» **ASSIGNED TASK**
Return the data in full, exactly as it was written.

************

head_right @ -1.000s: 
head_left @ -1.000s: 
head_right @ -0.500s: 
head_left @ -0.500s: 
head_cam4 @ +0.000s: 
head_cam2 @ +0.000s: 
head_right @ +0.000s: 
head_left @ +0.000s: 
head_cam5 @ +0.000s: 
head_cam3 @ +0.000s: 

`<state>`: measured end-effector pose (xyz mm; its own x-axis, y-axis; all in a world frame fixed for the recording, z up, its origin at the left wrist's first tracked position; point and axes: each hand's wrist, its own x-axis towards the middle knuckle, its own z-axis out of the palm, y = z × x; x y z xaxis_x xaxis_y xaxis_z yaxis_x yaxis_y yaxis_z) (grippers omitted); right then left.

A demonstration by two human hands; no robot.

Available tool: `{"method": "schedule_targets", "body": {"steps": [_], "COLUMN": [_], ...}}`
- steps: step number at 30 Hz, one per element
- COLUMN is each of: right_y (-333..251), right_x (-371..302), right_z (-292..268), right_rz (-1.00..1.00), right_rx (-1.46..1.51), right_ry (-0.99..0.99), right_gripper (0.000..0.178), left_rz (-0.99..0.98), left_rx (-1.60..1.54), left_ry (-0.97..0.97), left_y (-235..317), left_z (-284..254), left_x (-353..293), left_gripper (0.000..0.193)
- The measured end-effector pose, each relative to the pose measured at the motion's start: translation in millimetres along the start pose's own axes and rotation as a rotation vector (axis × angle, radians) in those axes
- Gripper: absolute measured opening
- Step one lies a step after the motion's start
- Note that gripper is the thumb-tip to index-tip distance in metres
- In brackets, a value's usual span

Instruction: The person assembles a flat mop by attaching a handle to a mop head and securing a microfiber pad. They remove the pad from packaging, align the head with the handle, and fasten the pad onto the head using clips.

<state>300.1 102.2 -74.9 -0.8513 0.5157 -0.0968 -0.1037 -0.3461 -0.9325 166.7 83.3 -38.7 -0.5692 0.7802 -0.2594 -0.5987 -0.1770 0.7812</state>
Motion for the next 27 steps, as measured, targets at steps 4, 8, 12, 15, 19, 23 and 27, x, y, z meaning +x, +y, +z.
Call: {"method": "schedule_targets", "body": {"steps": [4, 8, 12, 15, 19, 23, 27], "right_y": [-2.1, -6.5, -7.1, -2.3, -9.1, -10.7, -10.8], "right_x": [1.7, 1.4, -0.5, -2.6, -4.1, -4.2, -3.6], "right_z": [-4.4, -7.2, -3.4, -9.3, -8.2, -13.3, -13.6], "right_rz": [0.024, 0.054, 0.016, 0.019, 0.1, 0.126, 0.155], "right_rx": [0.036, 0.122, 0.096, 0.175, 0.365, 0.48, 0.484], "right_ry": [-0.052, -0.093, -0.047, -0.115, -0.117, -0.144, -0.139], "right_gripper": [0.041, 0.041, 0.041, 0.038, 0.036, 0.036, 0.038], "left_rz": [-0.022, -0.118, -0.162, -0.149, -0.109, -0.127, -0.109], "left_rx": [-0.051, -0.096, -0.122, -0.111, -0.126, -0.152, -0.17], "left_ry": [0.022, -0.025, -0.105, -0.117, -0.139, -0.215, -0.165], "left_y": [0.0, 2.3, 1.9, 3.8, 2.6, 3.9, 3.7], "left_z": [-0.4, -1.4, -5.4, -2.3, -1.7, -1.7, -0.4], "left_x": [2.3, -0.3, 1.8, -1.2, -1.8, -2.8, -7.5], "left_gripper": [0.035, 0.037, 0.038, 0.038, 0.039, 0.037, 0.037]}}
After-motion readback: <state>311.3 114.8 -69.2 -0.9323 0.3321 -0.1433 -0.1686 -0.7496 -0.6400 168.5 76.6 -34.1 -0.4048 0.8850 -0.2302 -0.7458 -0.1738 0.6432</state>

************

» **TASK ANSWER**
head_right @ -1.000s: 
head_left @ -1.000s: 
head_right @ -0.500s: 
head_left @ -0.500s: 
head_cam4 @ +0.000s: 
head_cam2 @ +0.000s: 
head_right @ +0.000s: 
head_left @ +0.000s: 
head_cam5 @ +0.000s: 
head_cam3 @ +0.000s: 

`<state>`: measured end-effector pose (xyz mm; its own x-axis, y-axis; all in a world frame fixed for the recording, z up, its origin at the left wrist's first tracked position; point and axes: each hand's wrist, its own x-axis towards the middle knuckle, its own z-axis out of the palm, y = z × x; x y z xaxis_x xaxis_y xaxis_z yaxis_x yaxis_y yaxis_z) (grippers omitted); right then left.

A demonstration by two human hands; no robot.

Available tool: `{"method": "schedule_targets", "body": {"steps": [_], "COLUMN": [_], ...}}`
- steps: step number at 30 Hz, one per element
- COLUMN is each of: right_y (-333..251), right_x (-371..302), right_z (-292..268), right_rz (-1.00..1.00), right_rx (-1.46..1.51), right_ry (-0.99..0.99), right_gripper (0.000..0.178), left_rz (-0.99..0.98), left_rx (-1.60..1.54), left_ry (-0.97..0.97), left_y (-235..317), left_z (-284..254), left_x (-353..293), left_gripper (0.000..0.193)
- The measured end-effector pose, each relative to the pose measured at the motion's start: translation in millimetres along the start pose's own axes and rotation as a rotation vector (axis × angle, radians) in those axes
- Gripper: absolute measured opening
- Step one lies a step after the motion's start
- Note that gripper is the thumb-tip to index-tip distance in metres
- In brackets, a value's usual span

Instruction: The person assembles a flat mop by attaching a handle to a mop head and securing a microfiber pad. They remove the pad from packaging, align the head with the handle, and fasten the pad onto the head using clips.

<state>300.1 102.2 -74.9 -0.8513 0.5157 -0.0968 -0.1037 -0.3461 -0.9325 166.7 83.3 -38.7 -0.5692 0.7802 -0.2594 -0.5987 -0.1770 0.7812</state>
Motion for the next 27 steps, as measured, targets at steps 4, 8, 12, 15, 19, 23 and 27, x, y, z meaning +x, +y, +z.
Call: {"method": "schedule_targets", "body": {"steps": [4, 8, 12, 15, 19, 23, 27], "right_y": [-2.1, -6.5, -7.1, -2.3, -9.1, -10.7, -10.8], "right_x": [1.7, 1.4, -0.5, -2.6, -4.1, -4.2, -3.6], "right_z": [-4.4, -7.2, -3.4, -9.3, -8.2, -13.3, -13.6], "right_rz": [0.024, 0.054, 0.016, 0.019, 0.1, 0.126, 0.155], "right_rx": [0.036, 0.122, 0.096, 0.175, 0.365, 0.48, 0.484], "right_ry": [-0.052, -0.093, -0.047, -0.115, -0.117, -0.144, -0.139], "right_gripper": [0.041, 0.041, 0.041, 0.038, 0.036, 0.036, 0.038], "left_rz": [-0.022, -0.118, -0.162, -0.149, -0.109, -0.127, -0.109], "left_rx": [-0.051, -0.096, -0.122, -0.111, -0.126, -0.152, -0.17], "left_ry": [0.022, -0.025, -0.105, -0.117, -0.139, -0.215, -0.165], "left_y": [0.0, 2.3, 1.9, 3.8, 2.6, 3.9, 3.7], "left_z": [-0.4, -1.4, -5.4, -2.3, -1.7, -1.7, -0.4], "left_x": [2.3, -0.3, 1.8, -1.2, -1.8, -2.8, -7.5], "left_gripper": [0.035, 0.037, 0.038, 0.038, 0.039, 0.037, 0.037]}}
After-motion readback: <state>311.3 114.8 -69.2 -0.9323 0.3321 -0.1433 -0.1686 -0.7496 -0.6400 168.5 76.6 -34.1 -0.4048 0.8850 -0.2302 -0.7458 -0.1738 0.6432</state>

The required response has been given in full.